Paper Info Reviews Meta-review Author Feedback Post-Rebuttal Meta-reviews

Authors

Zifu Wang, Teodora Popordanoska, Jeroen Bertels, Robin Lemmens, Matthew B. Blaschko

Abstract

The soft Dice loss (SDL) has taken a pivotal role in numerous automated segmentation pipelines in the medical imaging community. Over the last years, some reasons behind its superior functioning have been uncovered and further optimizations have been explored. However, there is currently no implementation that supports its direct utilization in scenarios involving soft labels. Hence, a synergy between the use of SDL and research leveraging the use of soft labels, also in the context of model calibration, is still missing. In this work, we introduce Dice semimetric losses (DMLs), which (i) are by design identical to SDL in a standard setting with hard labels, but (ii) can be employed in settings with soft labels. Our experiments on the public QUBIQ, LiTS and KiTS benchmarks confirm the potential synergy of DMLs with soft labels (e.g.\ averaging, label smoothing, and knowledge distillation) over hard labels (e.g.\ majority voting and random selection). As a result, we obtain superior Dice scores and model calibration, which supports the wider adoption of DMLs in practice. The code is available at \href{https://github.com/zifuwanggg/JDTLosses}{https://github.com/zifuwanggg/JDTLosses}.

Link to paper

DOI: https://doi.org/10.1007/978-3-031-43898-1_46

SharedIt: https://rdcu.be/dnwBG

Link to the code repository

https://github.com/zifuwanggg/JDTLosses

Link to the dataset(s)

N/A


Reviews

Review #3

  • Please describe the contribution of the paper

    This paper presents novel Dice Semi-metric Losses (DSLs) that are suitable for handling soft labels as opposed to the existing Generalised Dice Loss whose prediction are pushed toward vertices. The losses are validated on the public Qubic, LiTS and KiTS datasets.

  • Please list the main strengths of the paper; you should write about a novel formulation, an original way to use data, demonstration of clinical feasibility, a novel application, a particularly strong evaluation, or anything else that is a strong aspect of this work. Please provide details, for instance, if a method is novel, explain what aspect is novel and why this is interesting.
    • In general, the paper is well written.
    • The paper provides novel Dice semi-metric losses
    • The paper provides a theoretical justification for the losses
  • Please list the main weaknesses of the paper. Please provide details, for instance, if you think a method is not novel, explain why and provide a reference to prior work.

    The method validation has some flaws:

    • Results comparison for the Qubic dataset (table 2) is confounded with weighting schemes, which makes it difficult to understand the contribution of the new losses. See details in the comments section.
    • There are no results comparison to other methods for the LiTS and KiTS datasets.
  • Please rate the clarity and organization of this paper

    Very Good

  • Please comment on the reproducibility of the paper. Note, that authors have filled out a reproducibility checklist upon submission. Please be aware that authors are not required to meet all criteria on the checklist - for instance, providing code and data is a plus, but not a requirement for acceptance

    The authors stated that they will provide the training and evaluation codes.
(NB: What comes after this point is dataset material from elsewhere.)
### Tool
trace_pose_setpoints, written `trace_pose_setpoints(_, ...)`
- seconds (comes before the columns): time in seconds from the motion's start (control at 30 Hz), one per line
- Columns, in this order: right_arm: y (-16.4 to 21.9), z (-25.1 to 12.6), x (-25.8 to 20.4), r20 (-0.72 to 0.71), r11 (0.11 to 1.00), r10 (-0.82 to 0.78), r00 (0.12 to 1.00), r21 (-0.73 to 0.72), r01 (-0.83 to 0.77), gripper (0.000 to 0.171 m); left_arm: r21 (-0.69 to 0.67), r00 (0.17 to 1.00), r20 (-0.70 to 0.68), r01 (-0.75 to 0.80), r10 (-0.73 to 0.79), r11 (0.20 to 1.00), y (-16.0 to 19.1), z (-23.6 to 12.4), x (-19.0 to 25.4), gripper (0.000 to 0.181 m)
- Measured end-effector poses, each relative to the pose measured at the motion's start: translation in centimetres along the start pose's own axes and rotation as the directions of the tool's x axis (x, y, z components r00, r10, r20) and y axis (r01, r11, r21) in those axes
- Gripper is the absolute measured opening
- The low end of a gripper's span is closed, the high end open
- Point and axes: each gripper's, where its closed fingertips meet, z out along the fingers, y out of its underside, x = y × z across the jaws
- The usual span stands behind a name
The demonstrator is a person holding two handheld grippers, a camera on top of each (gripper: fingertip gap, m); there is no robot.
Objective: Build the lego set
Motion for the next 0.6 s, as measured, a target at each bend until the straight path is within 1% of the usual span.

  • Please provide detailed and constructive comments for the authors. Please also refer to our Reviewer’s guide on what makes a good review: https://conferences.miccai.org/2023/en/REVIEWER-GUIDELINES.html

    Review Comments: - Results comparison for the Qubic dataset (table 2) is confounded with weighting schemes, which makes it difficult to understand the contribution of the new losses. In particular, weighting by each rater’s annotation Dice score was applied for almost all structures except Brain tumor T2 where an average weighting was used, probably because the average weighting reached the best BDice for that structure. It is better to use each weighting method separately. - The SoftSeg method is also influenced by the annotators weighing scheme, it would be beneficial to check different weighting schemes for the SoftSeg method as well and compare them with the proposed method. - Table 1: For clarity, I suggest to include the meaning of each column in the table description. Also, I think it is better to switch the “Weighted” and “LS” columns to match the description order of these methods in the text. - Except in table 4, it is not clear which DSL method was used for the datasets evaluation (tables 2,3)- was it DSL1 or DSL2? - The KDE method which is presented in section 3.5 is not thoroughly validated. It is not compared to other methods like “temperature scaling”. Therefore, it is not necessarily superior and I suggest to remove the sentence “We then adopt it as a post-hoc calibration method to replace the temperature scaling to calibrate the teacher in order to improve the performance of the student.” - In section 3.6, the statement “We find models trained with SDL can still benefit from soft labels to a certain extent, this is because…” is too confident and the given explanations does not have a clear evidence. I suggest to replace it with the phrase: “It may be because…” - In section 3.6, there is a grammatical error: “although SDL push” should be “although SDL pushes” In section 3.6, in sentence “SDL is significantly outperformed by DSLs” - please remove the “significantly” phrase as significance tests were not performed. - In supplemental materials in table 8, it looks like the KDE method is sensitive to bandwidth parameter. this should be added as a limitation when the KDE method is discussed. Since the gains in using the KDE method (table 5) are not very large, I am not sure it adds much value to the paper

  • Rate the paper on a scale of 1-8, 8 being the strongest (8-5: accept; 4-1: reject). Spreading the score helps create a distribution for decision-making

    6

  • Please justify your recommendation. What were the major factors that led you to your overall score for this paper?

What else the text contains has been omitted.